Sembra anche però che il ministro Ornaghi abbia dato una scossa, con una lettera secca, al presidente Paolo Baratta e agli altri membri del cda della Biennale affinché cambino modo di agire. È vero?
«Non so se ci sia o meno una lettera. Se ci fosse, mi parrebbe non solo normale - poiché la Biennale vive con i 14 milioni di euro del ministero per i Beni e le attività culturali -, ma anche conforme al rigore richiesto dal governo. Questo cda sembra abituato ad allinearsi alle decisioni del presidente senza discutere, sia quando si decidono le attività, sia quando si scelgono i direttori delle diverse sezioni.

Per Cinema e Architettura sono stati cambiati, mentre per Danza e Lirica sono stati confermati gli uscenti. In base a quale criterio? E poi, si può davvero pensare che tutto fili via liscio se, per esempio, le convocazioni per il cda e i curricula dei candidati ti arrivano la sera prima? E le tante decisioni prese addirittura senza esaminare i curricula o con convocazioni ad horas? Mi dispiace, ma io sono abituato a un metodo diverso, più democratico e più consapevole».

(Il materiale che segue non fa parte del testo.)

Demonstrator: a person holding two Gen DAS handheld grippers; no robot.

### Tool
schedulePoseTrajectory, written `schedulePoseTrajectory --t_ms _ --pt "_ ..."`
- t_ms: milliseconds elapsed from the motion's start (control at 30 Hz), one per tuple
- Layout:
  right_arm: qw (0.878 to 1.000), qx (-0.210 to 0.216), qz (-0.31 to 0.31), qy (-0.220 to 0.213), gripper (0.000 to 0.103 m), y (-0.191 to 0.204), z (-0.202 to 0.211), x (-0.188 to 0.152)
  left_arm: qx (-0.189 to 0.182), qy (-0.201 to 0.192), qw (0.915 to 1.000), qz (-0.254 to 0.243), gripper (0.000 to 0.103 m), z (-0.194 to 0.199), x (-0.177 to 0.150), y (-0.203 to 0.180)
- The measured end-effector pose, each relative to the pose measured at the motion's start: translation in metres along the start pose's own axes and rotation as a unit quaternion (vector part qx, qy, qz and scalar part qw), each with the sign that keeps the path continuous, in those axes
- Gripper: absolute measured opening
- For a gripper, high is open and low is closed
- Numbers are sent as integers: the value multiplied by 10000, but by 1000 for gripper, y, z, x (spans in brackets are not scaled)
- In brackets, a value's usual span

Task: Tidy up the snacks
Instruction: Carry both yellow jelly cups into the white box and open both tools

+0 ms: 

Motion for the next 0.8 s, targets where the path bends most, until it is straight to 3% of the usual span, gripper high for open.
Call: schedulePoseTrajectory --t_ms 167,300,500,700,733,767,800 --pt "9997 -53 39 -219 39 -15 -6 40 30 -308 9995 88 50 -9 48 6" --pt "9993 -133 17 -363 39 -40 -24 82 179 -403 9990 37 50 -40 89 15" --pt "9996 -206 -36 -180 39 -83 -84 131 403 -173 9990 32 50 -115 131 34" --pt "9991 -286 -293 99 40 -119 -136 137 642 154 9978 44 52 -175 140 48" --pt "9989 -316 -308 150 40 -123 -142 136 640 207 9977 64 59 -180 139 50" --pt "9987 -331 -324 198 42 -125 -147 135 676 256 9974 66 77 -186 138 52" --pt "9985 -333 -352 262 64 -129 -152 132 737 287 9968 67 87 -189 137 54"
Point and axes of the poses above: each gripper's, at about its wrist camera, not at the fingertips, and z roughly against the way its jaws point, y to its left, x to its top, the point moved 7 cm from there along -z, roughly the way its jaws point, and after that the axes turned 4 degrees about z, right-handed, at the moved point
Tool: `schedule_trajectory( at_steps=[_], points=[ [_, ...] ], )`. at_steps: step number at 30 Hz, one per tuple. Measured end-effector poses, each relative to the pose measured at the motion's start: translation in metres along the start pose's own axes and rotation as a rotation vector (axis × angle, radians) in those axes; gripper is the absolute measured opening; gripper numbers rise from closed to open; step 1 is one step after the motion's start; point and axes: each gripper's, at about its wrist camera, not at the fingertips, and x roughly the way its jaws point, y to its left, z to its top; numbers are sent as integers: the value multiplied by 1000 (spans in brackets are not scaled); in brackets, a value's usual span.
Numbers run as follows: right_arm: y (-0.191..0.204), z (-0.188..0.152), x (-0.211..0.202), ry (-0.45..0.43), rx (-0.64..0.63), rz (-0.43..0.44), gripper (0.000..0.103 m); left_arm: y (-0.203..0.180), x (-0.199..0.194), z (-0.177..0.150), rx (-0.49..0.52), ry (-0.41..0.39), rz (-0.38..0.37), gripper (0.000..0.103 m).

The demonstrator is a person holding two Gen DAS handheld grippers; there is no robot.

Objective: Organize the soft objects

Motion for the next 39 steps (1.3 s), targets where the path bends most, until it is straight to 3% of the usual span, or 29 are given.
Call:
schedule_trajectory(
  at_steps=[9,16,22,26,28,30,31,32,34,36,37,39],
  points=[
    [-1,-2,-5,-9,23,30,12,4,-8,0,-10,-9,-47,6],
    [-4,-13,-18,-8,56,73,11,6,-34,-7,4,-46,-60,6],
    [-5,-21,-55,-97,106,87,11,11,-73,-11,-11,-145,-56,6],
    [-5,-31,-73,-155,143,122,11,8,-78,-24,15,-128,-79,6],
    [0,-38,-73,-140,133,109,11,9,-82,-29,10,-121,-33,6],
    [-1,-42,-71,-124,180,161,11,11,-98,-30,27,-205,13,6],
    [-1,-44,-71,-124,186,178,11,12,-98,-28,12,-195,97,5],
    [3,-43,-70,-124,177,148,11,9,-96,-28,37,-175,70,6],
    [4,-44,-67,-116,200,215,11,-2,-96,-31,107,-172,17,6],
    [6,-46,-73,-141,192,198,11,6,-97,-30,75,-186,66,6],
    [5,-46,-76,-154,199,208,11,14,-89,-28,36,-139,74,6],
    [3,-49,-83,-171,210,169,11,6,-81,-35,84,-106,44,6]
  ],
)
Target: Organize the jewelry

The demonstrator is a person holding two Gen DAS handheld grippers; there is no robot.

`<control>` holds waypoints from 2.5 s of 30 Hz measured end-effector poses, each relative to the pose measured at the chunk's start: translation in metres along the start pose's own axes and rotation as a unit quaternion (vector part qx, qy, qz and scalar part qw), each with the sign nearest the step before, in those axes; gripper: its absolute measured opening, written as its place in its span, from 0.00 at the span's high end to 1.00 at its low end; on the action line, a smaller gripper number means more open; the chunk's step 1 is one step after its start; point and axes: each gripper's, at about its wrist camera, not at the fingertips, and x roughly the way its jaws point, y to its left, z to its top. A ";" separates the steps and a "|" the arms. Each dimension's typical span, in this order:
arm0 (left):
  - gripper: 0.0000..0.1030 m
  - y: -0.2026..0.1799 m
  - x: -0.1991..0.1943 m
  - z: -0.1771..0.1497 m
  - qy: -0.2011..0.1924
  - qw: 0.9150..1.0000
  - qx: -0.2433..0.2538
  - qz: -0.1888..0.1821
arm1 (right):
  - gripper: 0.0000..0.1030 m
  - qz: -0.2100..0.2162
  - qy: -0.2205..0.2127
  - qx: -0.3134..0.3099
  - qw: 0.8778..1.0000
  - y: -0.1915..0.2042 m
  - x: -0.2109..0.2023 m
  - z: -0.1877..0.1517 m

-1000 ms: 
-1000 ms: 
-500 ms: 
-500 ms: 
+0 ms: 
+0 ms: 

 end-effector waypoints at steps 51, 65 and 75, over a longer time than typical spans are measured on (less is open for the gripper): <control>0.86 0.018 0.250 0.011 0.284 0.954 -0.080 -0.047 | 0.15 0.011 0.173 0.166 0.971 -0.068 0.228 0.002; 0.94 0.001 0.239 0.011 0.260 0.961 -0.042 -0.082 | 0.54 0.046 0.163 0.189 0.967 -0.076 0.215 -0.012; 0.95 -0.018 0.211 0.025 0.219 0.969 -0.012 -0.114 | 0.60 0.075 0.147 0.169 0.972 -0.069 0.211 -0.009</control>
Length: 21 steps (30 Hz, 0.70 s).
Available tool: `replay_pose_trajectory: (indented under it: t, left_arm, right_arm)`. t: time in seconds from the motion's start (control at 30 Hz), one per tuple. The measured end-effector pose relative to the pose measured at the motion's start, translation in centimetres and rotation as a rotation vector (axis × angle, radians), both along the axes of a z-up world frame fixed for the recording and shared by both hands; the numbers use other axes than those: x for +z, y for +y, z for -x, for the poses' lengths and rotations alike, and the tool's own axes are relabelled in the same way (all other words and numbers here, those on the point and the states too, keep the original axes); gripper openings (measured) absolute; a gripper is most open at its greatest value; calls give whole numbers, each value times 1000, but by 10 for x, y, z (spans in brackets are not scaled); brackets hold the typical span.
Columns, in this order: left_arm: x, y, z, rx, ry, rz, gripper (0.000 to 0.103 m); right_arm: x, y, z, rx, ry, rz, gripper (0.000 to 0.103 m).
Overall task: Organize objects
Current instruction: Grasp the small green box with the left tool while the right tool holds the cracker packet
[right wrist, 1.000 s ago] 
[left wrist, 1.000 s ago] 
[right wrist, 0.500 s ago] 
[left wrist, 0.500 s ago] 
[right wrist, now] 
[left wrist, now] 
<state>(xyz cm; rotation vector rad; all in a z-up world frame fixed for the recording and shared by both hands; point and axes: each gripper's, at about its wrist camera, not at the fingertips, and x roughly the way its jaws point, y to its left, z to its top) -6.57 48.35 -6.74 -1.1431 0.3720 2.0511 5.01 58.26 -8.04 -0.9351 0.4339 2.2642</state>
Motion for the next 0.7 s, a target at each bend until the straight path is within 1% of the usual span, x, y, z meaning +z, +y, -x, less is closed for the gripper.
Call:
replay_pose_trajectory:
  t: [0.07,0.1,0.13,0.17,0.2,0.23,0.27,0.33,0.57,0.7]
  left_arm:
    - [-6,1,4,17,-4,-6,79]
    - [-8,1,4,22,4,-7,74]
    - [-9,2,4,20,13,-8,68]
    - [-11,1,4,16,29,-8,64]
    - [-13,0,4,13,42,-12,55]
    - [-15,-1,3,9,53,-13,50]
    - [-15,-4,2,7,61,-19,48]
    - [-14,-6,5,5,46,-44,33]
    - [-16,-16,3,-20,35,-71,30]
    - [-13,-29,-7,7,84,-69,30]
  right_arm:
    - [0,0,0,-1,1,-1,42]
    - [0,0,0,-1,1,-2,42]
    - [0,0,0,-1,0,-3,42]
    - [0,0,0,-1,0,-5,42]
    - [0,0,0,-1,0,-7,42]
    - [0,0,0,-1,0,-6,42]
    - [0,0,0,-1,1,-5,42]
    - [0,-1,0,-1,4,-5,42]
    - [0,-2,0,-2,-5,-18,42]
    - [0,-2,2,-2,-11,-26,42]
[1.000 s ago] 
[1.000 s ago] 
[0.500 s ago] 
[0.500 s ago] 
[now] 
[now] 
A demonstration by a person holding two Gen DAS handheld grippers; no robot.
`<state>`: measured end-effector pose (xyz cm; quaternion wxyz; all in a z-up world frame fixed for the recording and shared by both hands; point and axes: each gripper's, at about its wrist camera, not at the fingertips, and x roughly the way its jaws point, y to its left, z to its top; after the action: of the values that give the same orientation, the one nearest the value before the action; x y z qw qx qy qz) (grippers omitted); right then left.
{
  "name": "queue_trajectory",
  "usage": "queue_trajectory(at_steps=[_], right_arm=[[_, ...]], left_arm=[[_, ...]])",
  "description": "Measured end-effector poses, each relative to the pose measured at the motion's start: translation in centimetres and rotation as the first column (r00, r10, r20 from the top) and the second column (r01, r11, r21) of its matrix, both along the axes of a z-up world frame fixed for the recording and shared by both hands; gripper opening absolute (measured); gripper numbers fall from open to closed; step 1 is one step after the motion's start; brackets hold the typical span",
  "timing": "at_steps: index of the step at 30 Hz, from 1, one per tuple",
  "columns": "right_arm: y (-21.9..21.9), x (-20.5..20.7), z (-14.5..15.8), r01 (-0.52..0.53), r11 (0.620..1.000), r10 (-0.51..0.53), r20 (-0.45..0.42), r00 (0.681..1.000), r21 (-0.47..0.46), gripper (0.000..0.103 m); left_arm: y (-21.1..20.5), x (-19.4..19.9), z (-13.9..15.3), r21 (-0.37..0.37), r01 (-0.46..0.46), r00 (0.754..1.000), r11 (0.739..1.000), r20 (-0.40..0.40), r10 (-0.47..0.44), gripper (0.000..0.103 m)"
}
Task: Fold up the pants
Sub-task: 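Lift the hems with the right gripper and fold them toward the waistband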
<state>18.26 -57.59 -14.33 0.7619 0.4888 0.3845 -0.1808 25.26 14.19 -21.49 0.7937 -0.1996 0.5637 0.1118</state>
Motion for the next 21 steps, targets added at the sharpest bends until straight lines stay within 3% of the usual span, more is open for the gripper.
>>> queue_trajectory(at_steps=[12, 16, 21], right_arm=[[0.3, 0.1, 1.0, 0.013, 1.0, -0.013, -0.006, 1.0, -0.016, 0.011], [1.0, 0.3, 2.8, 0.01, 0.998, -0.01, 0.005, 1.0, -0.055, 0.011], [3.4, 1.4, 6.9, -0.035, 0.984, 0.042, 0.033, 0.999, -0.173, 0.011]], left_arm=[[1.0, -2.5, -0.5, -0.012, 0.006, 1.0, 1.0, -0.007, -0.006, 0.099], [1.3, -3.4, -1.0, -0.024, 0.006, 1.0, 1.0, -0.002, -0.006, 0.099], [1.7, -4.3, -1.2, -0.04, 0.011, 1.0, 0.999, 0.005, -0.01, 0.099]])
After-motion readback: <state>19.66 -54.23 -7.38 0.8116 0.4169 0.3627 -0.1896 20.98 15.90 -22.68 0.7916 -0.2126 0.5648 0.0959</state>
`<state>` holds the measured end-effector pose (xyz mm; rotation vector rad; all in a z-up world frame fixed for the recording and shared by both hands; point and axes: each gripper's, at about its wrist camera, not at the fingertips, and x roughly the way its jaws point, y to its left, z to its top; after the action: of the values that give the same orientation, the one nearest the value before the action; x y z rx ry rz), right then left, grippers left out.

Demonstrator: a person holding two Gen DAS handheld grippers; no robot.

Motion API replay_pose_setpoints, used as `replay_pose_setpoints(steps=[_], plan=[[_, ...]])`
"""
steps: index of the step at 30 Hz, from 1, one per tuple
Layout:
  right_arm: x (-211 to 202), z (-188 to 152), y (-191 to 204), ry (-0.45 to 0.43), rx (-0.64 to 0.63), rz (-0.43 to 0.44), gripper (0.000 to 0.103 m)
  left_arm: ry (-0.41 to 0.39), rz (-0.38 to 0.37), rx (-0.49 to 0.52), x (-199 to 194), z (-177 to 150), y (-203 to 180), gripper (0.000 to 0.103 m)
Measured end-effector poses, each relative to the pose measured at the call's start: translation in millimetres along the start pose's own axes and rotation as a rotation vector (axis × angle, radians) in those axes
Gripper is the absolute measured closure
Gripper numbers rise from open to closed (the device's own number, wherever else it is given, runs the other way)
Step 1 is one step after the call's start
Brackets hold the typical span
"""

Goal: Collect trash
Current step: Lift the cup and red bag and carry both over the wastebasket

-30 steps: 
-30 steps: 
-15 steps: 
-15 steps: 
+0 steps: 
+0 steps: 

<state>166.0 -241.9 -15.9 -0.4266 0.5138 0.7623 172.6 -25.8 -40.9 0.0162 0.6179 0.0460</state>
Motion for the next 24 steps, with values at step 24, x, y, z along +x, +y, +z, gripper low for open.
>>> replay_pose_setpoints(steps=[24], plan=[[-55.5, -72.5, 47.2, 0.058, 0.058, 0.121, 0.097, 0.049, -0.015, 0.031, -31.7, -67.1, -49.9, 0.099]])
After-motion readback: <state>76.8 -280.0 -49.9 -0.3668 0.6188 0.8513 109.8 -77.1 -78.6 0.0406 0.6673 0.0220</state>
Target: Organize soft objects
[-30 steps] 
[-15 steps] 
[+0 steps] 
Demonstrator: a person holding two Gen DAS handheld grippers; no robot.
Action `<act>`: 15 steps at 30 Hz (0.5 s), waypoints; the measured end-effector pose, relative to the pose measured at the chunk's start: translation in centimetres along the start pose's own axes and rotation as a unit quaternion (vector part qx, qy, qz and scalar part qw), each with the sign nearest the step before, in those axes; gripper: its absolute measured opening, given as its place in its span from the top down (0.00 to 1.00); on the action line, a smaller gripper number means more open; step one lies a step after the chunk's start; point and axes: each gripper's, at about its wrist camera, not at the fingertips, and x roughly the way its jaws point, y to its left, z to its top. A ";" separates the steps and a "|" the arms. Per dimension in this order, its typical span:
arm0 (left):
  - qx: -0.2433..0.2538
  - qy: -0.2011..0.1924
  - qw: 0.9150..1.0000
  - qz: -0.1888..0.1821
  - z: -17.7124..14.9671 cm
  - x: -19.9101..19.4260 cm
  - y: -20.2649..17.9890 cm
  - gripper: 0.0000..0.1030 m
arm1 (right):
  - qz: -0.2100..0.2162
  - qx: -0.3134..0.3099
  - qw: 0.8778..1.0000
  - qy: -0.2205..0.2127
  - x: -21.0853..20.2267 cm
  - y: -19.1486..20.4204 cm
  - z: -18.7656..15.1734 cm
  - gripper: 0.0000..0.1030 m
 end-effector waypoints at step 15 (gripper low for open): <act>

Per questo si è astenuto sulla nomina a direttore della Biennale di Massimiliano Gioni?
«Sì. Nulla di personale, intendiamoci. Come non ho nulla di personale contro Baratta, che stimo e con il quale mi auguro di poter collaborare in piena sintonia. È una questione di metodo. Di criteri di trasparenza, completezza delle informazioni e condivisione delle scelte. Non si può fare una proposta alternativa e sentirsi rispondere che l'istruttoria è già conclusa».

La morale qual è?
«Se cambiamo metodo di gestione, che poi è anche la linea del ministero, saremo da esempio per la cultura italiana e avremo agito nell'interesse di tutti».